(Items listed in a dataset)
+ + + + + + +

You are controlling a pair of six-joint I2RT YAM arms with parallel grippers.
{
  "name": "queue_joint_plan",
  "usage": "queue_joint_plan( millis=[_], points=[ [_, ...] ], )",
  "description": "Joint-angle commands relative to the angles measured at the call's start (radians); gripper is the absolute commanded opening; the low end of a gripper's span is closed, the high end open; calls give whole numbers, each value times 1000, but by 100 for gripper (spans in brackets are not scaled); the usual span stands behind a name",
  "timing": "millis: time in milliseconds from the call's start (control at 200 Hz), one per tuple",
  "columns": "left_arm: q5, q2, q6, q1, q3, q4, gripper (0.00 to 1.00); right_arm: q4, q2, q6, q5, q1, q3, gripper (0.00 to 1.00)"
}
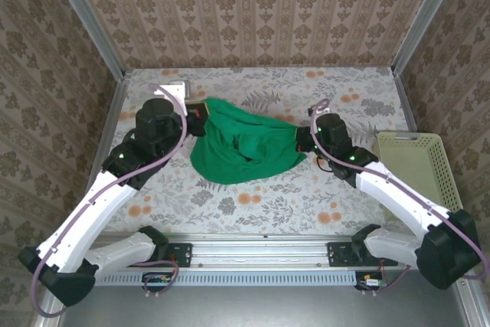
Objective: Fold the inside-out t-shirt
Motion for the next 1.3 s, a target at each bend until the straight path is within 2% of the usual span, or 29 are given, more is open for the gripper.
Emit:
queue_joint_plan(
  millis=[0, 40, 85, 175, 265, 385, 500, 715, 820, 935, 970, 1010, 1035, 1150, 1295],
  points=[
    [190, 98, -88, 91, -96, 14, 0, -80, 82, 11, -17, -3, 19, 19],
    [256, 126, -97, 110, -111, 32, 0, -92, 92, 14, -2, -3, 23, 36],
    [291, 163, -106, 120, -115, 29, 0, -101, 86, 11, 2, -2, 23, 49],
    [304, 206, -108, 124, -130, 31, 0, -105, 51, -10, 28, 28, 21, 65],
    [321, 222, -123, 138, -150, 58, 0, -72, 20, -44, 32, 115, 10, 77],
    [346, 222, -143, 160, -169, 94, 0, 64, 43, -48, -18, 279, -29, 85],
    [354, 208, -148, 177, -175, 104, 0, 160, 161, -24, -34, 399, -19, 88],
    [384, 182, -165, 229, -168, 106, 0, 194, 390, -63, 85, 475, 47, 89],
    [396, 186, -176, 235, -156, 111, 0, 188, 460, -78, 117, 474, 80, 84],
    [402, 187, -171, 239, -137, 101, 0, 139, 524, -81, 188, 474, 139, 70],
    [402, 190, -165, 242, -127, 89, 0, 132, 527, -81, 223, 474, 146, 59],
    [397, 197, -160, 247, -114, 63, 0, 136, 515, -91, 250, 475, 144, 38],
    [394, 200, -156, 252, -103, 47, 0, 136, 505, -98, 267, 474, 143, 30],
    [405, 204, -146, 286, -75, 1, 0, 100, 430, -141, 315, 465, 150, 0],
    [412, 172, -113, 339, -17, -45, 0, 12, 292, -193, 308, 432, 199, 0]
  ],
)
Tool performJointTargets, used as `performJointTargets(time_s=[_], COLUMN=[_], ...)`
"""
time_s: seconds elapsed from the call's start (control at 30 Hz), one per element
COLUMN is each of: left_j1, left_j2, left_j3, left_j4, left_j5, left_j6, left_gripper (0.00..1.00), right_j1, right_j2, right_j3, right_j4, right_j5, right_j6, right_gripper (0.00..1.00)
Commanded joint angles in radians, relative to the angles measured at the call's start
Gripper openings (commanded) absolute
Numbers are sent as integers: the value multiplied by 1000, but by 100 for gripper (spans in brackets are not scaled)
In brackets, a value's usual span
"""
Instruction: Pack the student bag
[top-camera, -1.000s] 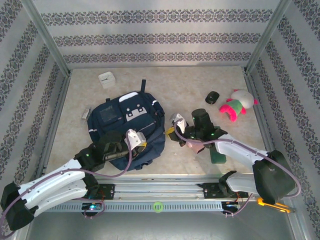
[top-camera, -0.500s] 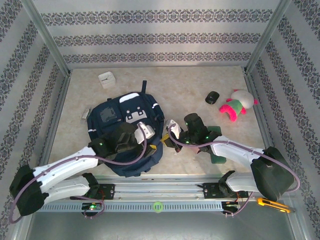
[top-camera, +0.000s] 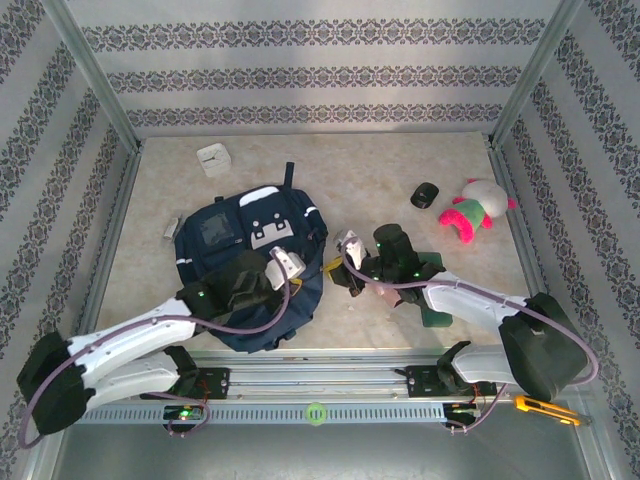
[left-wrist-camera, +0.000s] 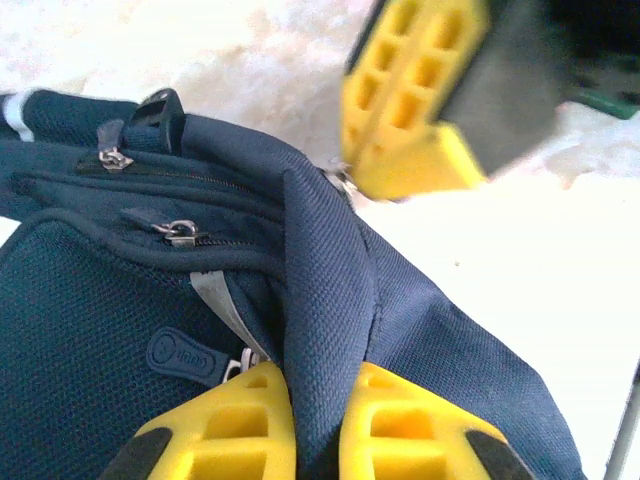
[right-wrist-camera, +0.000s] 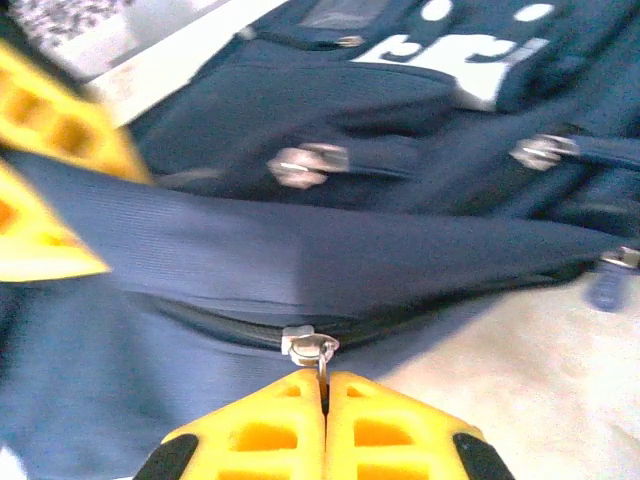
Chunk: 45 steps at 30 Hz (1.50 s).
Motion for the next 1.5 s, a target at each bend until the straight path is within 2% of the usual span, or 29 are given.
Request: performJointTargets(time_s=[0.0,0.2,0.4,0.53,0.63,0.83,0.87,0.93,0.97,1.0,1.1,1.2,1.3,1.4,1.47], left_j1=[5,8,9,9,9,9,12,18,20,20,20,40,120,149,149], left_j2=[-128,-242,-249,-205,-107,148,178,222,240,250,235,141,65,55,70], left_j3=[20,60,82,72,76,167,179,210,227,245,285,270,261,246,234], left_j4=[-44,-159,-180,-159,-120,-29,-9,2,-11,-37,-114,-128,-207,-305,-338], left_j5=[162,231,241,176,113,47,50,79,104,131,156,118,167,112,95], left_j6=[108,172,190,212,257,458,491,525,530,524,445,343,279,325,360], left_gripper=[0,0,0,0,0,0,0,2,9,21,56,65,67,70,75], right_j1=[-42,-91,-93,-93,-101,-120,-124,-138,-144,-150,-152,-133,-51,61,99], right_j2=[54,212,324,262,162,-30,-45,-69,-84,-103,-173,-240,-276,-259,-230], right_j3=[-21,48,101,79,38,-5,-4,-8,-6,-1,31,54,42,51,49], right_j4=[114,212,300,289,242,81,56,19,-3,-35,-163,-259,-247,-244,-225], right_j5=[116,262,301,297,310,336,341,344,344,342,335,316,276,290,316], right_j6=[98,227,288,279,260,222,214,216,224,233,248,304,326,302,326], right_gripper=[0,0,0,0,0,0,1,26,39,48,56,58,59,58,57])
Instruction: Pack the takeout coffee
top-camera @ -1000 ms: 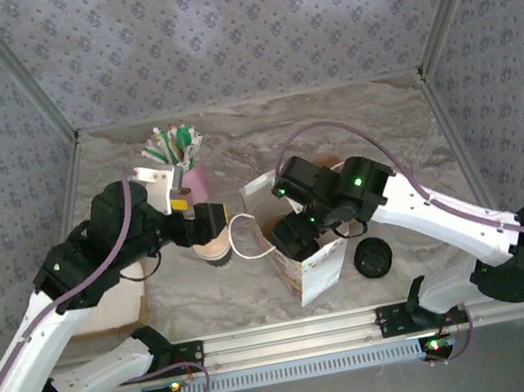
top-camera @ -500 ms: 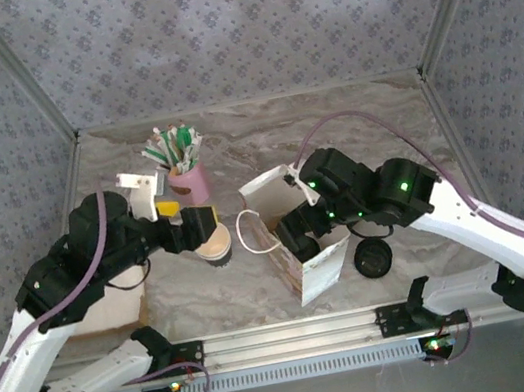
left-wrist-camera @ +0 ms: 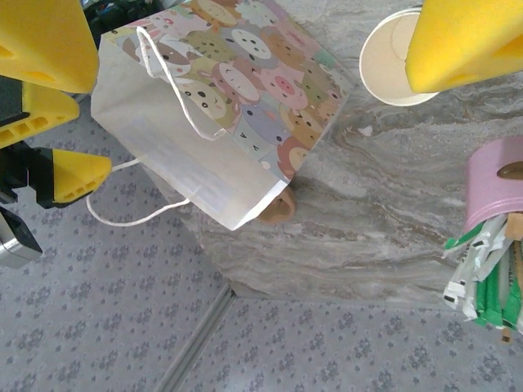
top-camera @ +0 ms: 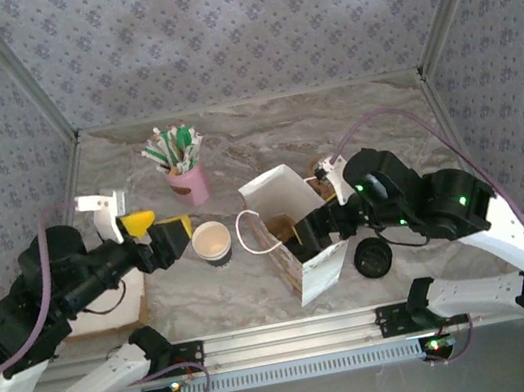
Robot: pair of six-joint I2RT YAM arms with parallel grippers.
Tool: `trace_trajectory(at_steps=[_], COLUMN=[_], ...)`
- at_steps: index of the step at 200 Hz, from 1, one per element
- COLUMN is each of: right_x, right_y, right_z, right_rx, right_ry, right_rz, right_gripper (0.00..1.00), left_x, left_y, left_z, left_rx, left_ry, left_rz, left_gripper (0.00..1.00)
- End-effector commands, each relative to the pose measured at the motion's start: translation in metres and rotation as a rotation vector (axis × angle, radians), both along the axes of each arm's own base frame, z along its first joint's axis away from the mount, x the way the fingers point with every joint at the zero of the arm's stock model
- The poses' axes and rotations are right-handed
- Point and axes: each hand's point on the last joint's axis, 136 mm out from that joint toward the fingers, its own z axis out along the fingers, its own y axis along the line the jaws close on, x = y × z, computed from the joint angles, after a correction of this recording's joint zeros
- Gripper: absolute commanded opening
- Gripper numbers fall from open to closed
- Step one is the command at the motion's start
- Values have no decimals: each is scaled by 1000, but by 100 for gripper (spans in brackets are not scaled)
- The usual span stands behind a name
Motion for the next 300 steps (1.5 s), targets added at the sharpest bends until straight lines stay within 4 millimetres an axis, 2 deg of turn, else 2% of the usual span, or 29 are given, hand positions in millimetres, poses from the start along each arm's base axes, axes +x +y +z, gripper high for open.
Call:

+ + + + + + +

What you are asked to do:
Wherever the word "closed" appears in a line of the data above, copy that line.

Solution for this task:
  "description": "Joint-angle commands relative to the angles measured at the call's start (radians); gripper is the absolute commanded opening; the low end of a gripper's span is closed, the high end open; calls give whole numbers, each value times 1000, but by 100 for gripper (spans in brackets are not scaled); the usual span stands behind a name",
- Gripper numbers fall from open to closed

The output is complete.